Introducing the Apache Hudi Table Format, Purpose-Built for Low-Latency Data Lake Use Cases
Data lakes are one of the fastest-growing trends in managing big data for any organization. Data lakes offer massively scalable data processing over vast amounts of data. Additionally, as businesses have evolved, there have been many more demands of features from data lakes such as the ability to use change-data-capture (CDC) at low latencies to serve business needs, perform data deletions to meet compliance requirements while continuing to ingest new data, and reduce costs of storing and accessing data (and metadata) while at the same time scaling the data infrastructure for business continuity.Apache Hudi is a data platform technology that provides several functionalities needed to build and manage your own data lake. To provide users with more flexibility, we recently introduced a set of low-level APIs that help to directly program against our table format. In this session, we will describe the Apache Hudi table format that is designed to improve canonical table layouts that are popularly used to build modern data lakes. We will discuss the data and metadata layout of Hudi tables that realize primitives such as upserts, deletes and incremental pulls. We will go over ways to access Hudi timeline (a sequential audit log of actions performed on the table) to assist in monitoring and managing the pipelines and tables. We will dive into Hudi’s concurrency models and how Apache Hudi’s table format also supports lock-free concurrent writing from multiple applications.As datalake ecosystem evolves, table services are becoming an integral part of an efficient data lake architecture. This involves services such as cleaning and compaction for efficient storage management of data and metadata, data clustering for intelligent and dynamic re-clustering of data for better storage management and faster query times. We will talk about how compaction policy/scheduling and dynamic data clustering can be used with out-of-the-box solutions or can be plugged in based on one’s needs to get the best out of their Hudi tables. Similarly, locking services for multi-writer support can be plugged in if some users have their own lock service for all data infrastructure in their organization. To conclude, we will discuss our ongoing efforts to add column indexes to the table format to assist in trimming down the read latency with commonly predicated columns.

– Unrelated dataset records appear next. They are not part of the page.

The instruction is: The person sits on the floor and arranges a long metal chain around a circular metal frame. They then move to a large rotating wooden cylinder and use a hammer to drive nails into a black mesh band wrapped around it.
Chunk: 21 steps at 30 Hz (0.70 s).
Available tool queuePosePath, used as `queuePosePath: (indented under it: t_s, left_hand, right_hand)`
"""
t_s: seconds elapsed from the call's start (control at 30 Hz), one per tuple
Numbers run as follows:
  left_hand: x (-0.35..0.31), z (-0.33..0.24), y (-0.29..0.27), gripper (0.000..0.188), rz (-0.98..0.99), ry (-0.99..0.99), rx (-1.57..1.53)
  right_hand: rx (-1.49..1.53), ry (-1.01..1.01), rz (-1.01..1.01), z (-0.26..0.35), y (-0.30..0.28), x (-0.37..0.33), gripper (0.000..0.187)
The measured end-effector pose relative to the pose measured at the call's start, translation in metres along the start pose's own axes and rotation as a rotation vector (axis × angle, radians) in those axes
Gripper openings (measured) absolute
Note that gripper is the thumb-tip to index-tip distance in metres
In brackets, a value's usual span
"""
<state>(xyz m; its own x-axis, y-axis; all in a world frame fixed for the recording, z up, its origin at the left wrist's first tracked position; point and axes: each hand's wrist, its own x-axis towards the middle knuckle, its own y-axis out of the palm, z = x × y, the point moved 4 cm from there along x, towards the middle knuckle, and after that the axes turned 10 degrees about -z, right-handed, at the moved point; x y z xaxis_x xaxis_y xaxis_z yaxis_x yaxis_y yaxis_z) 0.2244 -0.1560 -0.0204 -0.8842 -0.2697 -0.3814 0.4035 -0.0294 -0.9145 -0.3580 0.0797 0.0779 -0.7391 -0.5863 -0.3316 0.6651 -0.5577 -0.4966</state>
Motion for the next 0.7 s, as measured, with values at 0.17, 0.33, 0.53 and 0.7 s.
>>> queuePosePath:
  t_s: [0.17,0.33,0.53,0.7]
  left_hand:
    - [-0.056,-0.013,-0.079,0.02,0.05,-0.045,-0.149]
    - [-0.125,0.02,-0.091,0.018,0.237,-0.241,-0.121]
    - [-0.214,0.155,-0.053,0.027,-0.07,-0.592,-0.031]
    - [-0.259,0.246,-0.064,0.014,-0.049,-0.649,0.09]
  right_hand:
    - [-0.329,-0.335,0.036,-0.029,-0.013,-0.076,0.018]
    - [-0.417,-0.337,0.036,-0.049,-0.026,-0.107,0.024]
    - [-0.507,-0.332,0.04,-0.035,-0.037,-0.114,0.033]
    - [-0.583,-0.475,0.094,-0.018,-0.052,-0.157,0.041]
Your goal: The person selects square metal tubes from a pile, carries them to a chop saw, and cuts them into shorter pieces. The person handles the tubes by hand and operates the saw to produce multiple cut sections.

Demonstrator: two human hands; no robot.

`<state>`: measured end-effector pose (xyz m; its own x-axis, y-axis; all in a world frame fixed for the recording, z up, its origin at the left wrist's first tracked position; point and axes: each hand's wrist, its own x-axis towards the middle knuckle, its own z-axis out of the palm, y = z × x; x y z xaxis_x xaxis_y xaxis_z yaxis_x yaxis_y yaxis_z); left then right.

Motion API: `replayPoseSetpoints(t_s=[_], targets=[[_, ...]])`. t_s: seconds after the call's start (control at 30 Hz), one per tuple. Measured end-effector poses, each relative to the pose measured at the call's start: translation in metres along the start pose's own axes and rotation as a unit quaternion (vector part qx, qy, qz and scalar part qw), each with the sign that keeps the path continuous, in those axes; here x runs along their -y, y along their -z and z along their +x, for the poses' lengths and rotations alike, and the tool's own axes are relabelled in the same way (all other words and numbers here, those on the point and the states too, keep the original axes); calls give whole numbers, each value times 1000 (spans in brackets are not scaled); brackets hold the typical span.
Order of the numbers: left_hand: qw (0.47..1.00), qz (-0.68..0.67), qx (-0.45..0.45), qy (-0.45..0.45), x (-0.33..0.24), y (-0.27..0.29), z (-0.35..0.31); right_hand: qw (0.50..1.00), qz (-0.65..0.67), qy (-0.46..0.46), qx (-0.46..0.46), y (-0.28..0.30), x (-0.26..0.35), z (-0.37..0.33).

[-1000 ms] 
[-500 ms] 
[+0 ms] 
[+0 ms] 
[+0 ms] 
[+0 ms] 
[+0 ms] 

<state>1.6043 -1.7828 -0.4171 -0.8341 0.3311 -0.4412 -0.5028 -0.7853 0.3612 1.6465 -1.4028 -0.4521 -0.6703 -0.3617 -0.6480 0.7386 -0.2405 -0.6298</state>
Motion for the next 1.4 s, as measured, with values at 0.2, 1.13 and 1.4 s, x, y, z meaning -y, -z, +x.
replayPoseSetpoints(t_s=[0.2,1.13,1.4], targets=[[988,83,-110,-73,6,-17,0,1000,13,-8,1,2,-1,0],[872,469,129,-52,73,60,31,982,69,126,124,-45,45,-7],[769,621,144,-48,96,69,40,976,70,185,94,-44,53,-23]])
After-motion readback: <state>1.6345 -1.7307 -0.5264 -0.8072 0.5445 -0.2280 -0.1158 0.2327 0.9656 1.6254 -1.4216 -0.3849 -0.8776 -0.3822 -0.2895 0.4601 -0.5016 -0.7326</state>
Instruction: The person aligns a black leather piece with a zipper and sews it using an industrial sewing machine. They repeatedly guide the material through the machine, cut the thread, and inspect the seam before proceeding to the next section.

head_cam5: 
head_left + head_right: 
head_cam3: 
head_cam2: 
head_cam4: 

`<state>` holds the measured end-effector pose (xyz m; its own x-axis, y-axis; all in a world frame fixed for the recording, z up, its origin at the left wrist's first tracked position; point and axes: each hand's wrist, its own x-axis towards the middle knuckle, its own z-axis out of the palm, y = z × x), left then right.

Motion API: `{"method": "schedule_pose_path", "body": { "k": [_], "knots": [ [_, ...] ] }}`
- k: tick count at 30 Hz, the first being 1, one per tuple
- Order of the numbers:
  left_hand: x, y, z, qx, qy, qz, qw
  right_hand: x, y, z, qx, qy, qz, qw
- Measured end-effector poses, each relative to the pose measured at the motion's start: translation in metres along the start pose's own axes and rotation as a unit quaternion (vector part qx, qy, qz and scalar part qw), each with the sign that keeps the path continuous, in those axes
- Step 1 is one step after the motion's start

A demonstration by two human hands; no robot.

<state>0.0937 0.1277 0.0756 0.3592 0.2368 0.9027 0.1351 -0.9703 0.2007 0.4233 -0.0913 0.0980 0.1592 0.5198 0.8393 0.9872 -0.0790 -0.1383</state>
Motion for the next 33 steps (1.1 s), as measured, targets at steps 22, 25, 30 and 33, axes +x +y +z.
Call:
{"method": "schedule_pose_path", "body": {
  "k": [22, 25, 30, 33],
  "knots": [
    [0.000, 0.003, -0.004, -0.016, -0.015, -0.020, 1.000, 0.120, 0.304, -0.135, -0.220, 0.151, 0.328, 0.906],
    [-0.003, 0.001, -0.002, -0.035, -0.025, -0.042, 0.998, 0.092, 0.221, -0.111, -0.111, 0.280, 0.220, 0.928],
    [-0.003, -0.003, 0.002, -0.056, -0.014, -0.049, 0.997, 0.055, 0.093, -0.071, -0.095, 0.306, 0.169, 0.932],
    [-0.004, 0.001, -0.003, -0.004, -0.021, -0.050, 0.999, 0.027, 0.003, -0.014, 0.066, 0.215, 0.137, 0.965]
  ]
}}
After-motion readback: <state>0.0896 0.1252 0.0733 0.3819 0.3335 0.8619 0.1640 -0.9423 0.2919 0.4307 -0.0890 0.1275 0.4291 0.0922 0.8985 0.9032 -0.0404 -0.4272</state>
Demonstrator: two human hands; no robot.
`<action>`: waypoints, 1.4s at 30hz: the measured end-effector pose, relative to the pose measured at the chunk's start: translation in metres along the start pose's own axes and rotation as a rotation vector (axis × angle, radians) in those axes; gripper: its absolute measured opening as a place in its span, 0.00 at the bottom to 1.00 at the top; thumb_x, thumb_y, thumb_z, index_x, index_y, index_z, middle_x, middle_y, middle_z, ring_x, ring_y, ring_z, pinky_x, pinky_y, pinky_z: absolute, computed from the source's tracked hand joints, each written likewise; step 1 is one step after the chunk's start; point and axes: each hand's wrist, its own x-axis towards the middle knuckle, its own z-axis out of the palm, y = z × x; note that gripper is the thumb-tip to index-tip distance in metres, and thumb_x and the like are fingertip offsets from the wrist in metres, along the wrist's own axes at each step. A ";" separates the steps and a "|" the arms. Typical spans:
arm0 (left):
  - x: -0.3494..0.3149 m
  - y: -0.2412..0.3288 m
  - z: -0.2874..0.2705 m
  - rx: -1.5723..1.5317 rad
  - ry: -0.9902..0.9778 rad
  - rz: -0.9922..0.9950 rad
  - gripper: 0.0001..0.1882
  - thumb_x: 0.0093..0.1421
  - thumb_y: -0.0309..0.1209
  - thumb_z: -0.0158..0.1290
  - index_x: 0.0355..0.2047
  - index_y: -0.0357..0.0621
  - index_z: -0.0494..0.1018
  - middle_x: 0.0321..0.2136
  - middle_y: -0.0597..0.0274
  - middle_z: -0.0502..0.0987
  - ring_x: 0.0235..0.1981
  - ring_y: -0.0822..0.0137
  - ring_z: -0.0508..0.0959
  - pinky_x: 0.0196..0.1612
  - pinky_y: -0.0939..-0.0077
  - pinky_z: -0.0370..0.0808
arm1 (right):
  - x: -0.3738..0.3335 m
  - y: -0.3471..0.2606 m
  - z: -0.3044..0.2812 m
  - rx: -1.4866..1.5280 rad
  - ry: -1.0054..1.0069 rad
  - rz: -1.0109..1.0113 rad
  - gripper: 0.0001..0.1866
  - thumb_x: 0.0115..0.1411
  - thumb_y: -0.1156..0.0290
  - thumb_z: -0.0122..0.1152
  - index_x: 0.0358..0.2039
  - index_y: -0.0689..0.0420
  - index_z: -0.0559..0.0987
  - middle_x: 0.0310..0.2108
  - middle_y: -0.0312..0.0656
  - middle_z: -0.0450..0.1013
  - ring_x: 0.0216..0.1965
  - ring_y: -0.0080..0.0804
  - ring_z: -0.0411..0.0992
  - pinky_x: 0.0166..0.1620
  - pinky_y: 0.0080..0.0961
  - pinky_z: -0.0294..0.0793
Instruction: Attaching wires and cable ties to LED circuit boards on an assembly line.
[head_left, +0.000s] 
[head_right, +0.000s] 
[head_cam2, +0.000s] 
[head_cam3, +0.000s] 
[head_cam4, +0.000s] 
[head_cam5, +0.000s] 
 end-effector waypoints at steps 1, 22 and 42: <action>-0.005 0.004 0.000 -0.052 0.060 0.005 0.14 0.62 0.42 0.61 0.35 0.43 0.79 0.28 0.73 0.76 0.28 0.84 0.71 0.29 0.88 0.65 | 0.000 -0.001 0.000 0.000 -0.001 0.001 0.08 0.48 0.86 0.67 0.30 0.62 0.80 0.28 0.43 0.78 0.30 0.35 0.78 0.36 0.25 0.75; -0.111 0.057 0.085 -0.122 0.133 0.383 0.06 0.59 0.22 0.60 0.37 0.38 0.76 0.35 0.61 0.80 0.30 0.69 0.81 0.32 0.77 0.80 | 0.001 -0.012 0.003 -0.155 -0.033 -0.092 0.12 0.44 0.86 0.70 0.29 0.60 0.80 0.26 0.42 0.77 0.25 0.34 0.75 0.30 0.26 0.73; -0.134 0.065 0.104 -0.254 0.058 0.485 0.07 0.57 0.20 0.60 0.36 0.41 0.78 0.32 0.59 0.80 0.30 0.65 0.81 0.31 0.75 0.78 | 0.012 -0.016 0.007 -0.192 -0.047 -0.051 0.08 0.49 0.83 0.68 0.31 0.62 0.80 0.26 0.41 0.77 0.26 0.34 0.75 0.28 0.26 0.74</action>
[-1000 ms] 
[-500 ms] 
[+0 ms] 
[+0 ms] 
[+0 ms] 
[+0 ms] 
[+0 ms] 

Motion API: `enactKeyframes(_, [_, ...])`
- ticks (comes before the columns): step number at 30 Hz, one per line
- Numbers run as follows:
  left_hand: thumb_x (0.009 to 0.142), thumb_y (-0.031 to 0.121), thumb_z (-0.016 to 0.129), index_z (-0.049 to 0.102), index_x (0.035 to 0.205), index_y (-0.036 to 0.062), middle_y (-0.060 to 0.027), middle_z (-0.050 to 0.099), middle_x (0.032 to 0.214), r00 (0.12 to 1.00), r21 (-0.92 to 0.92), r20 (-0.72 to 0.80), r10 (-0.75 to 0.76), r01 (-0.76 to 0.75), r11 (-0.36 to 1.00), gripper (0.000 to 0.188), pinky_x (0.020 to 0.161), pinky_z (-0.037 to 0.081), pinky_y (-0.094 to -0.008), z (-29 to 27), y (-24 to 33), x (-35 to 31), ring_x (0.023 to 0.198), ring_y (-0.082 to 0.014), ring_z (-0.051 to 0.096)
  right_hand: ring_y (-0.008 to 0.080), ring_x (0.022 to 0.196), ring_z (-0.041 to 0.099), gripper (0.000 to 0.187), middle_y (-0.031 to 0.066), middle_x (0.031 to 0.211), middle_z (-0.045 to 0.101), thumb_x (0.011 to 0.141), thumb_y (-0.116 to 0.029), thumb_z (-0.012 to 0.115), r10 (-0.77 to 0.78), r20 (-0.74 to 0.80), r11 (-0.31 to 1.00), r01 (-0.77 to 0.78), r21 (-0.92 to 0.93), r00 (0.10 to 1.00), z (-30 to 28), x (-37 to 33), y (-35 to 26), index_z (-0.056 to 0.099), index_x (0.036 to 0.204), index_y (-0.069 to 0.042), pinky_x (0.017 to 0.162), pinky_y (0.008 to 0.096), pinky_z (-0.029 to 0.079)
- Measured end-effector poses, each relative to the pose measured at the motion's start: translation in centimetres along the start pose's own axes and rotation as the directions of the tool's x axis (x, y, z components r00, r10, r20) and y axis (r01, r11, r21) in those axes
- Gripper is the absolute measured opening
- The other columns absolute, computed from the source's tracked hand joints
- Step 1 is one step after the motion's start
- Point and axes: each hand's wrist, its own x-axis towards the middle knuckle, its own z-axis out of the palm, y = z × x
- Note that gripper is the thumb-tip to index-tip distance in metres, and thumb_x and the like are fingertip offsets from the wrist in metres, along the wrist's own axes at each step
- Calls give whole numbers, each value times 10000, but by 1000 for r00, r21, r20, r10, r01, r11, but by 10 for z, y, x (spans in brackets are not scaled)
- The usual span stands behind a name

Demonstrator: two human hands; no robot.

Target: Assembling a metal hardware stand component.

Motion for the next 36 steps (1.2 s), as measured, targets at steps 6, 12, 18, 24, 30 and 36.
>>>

Sivabalan Narayanan, Lead for Network Infrastructure at Uber, has an extensive background in large-scale distributed systems. He worked at LinkedIn as a data infrastructure engineer with a focus on blob storage and is now an Apache Hudi PMC member.
Nishith leads the Data Infra team at Uber, where he manages the storage and compute platforms. He is a PMC of Apache Hudi and has 10+ years of experience in distributed systems and databases.